This is a significant divergence from the original inspirations for battle royale game modes. DayZ, a mod for Arma II, put its players and zombie AIs together in a huge map. Around its initial release, players were unfamiliar with the mechanics and were afraid of the zombies. As a result, those new players would signal willingness to cooperate so they could better survive. Over time, players learned the rules of the world and players formed groups. These gangs became bigger threats than the predictable zombies, which turned the game into a cruelly tribal PvP experience where kidnapping and enslavement became norms. DayZ succeeded as a multiplayer story generator, and it demonstrates both the positive and dangerously negative outcomes of fuzzy cooperation.

 

Another inspiration these game modes claim is the film Battle Royale about a class of students in Japan who are forced to fight to the death on an island with no escape. Unfortunately, the game modes only draw inspiration from the setting and its rules, not the social dynamics that emerge in the story. Only a few students in Battle Royale are eager to kill their classmates, and most of the students reject the rules and try to cooperate and escape. On top of being an exciting action film, Battle Royale is about generational conflict in Japan, where youth are expected to enter a competitive, zero-sum business world. The Hunger Games series falls into a similar category for a Western audience. In both of these works, the only ethical moves are to break the rules, and that gets messy when trying to survive against competitors who are acting within the immoral rules.
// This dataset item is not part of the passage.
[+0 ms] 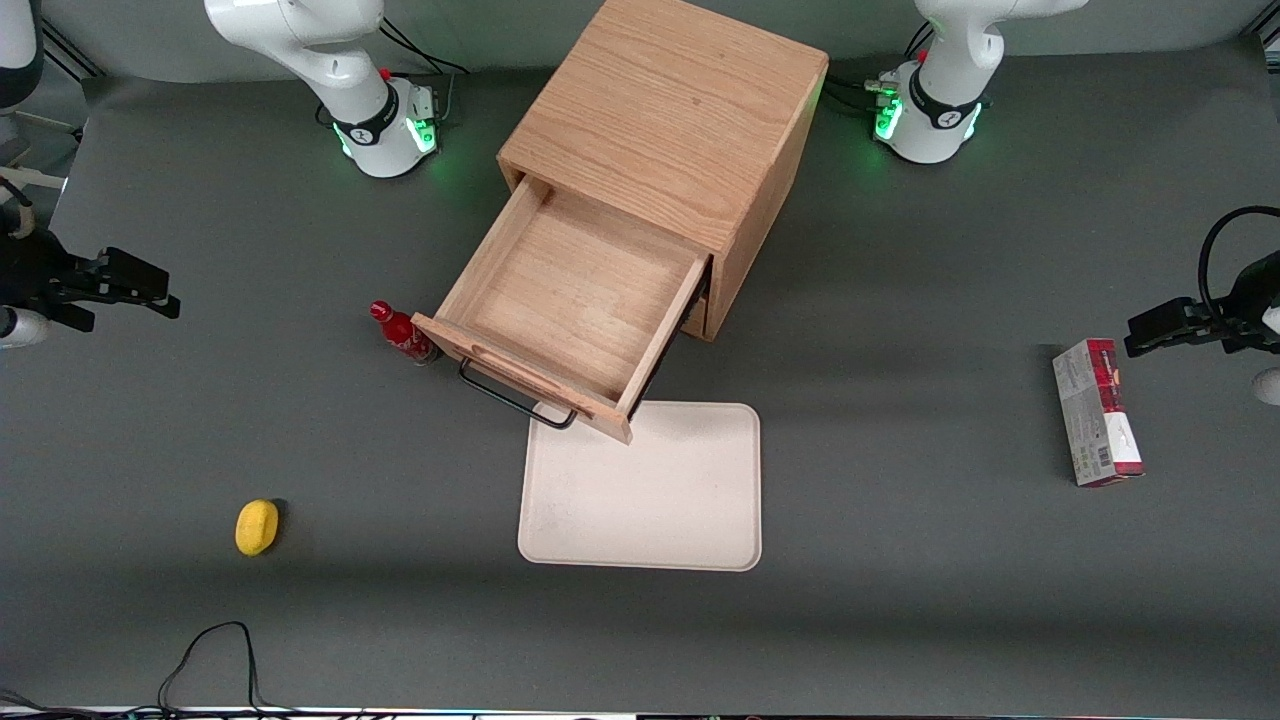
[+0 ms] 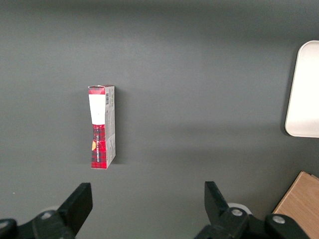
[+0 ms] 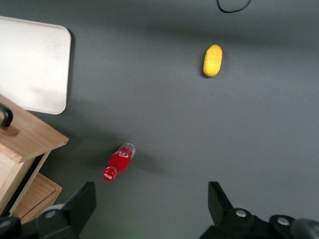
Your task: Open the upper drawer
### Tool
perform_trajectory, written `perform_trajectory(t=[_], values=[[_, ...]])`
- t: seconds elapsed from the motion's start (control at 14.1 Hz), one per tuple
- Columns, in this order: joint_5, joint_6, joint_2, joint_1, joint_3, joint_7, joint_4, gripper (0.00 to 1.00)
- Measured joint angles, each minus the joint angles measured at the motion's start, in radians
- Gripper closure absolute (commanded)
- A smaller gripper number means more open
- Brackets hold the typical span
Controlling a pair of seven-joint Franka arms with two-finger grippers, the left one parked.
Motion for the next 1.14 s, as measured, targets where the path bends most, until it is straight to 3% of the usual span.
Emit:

When I worked on a battle royale for a few months, I wanted the mode to return to its source material. In the early iterations, I had a few lofty goals (which we didn’t get to explore):

1) undermine competitive play in favor of generating unique stories. Surprise and uncertainty are the best tools for generating stories in multiplayer, and they comes at the cost of fair competition. This also means keeping the game accessible for new players by limiting the skill ceiling and going wide with systems instead of deep.

2) create ways for players to break the rules of the battle royale. My hope was to include some improbable system for a cooperative victory. (My example for this idea was to randomly spawn a “One Ring” that players could destroy in “Mount Doom” on the far side of the map.) This goal of breakable rules also means encouraging dynamic teams where cooperation and betrayal are both valid play.

3) keep death meaningful. A dead player shouldn’t back out to the menu and launch a new match as though they were respawning in an arena FPS. They should feel investment in the story of their teammates and the world. Even a defeat should feel like a complete story.

I think one key to hitting these goals is to add improbable systems for players to revive their fallen allies. One version of this system would be a “graveyard” that teams must reach and fight over to revive their friend. A more forgiving version would be like Left 4 Dead’s closets or Spelunky’s co-op coffins, where each new level section offers a chance to “rescue” a dead teammate, at some risk. Spelunky’s co-op mode also keeps dead players involved by letting them fly around as ghosts and nudge objects in the environment. The importance of these mechanics is to keep dead players invested in the game and to affect the team’s story instead of encouraging them to quit to the menu.

All of these ideas have problems to solve in the specifics of their implementation. My larger hypothesis—that cooperative story generation should take priority to fair competition—may also be false (which is to say, it may serve too small of an audience to be viable as an online game). That said, as designers who have codified the battle royale mode, I feel we have failed our source material by prohibiting cooperation and embracing a zero-sum design.

Fuzzy Cooperation Inside the Mechanics
My examples of cooperation in existing battle royales rely on external social mechanics and rules of conduct rather than mechanics built into the game. For a version of this interaction that plays through mechanics, I want to look at the MOBA formula.

For readers who aren’t familiar, the traditional MOBA has two teams of 5 that respawn at bases on opposite sides of a 3-lane map. Each team has towers that protect their lanes from waves of AI that spawn at their opponent’s base. There are also neutral AI in areas between the lanes that players can fight over to gain resources. A player spends their resources to improve their character. Each character is unique and may have different resource needs as the match progresses. Destroying the enemy base wins the match. Beyond this, a lot varies between titles. The complexity of MOBAs makes many strategies viable, and there are ways for teams to adapt and exchange resources to get ahead.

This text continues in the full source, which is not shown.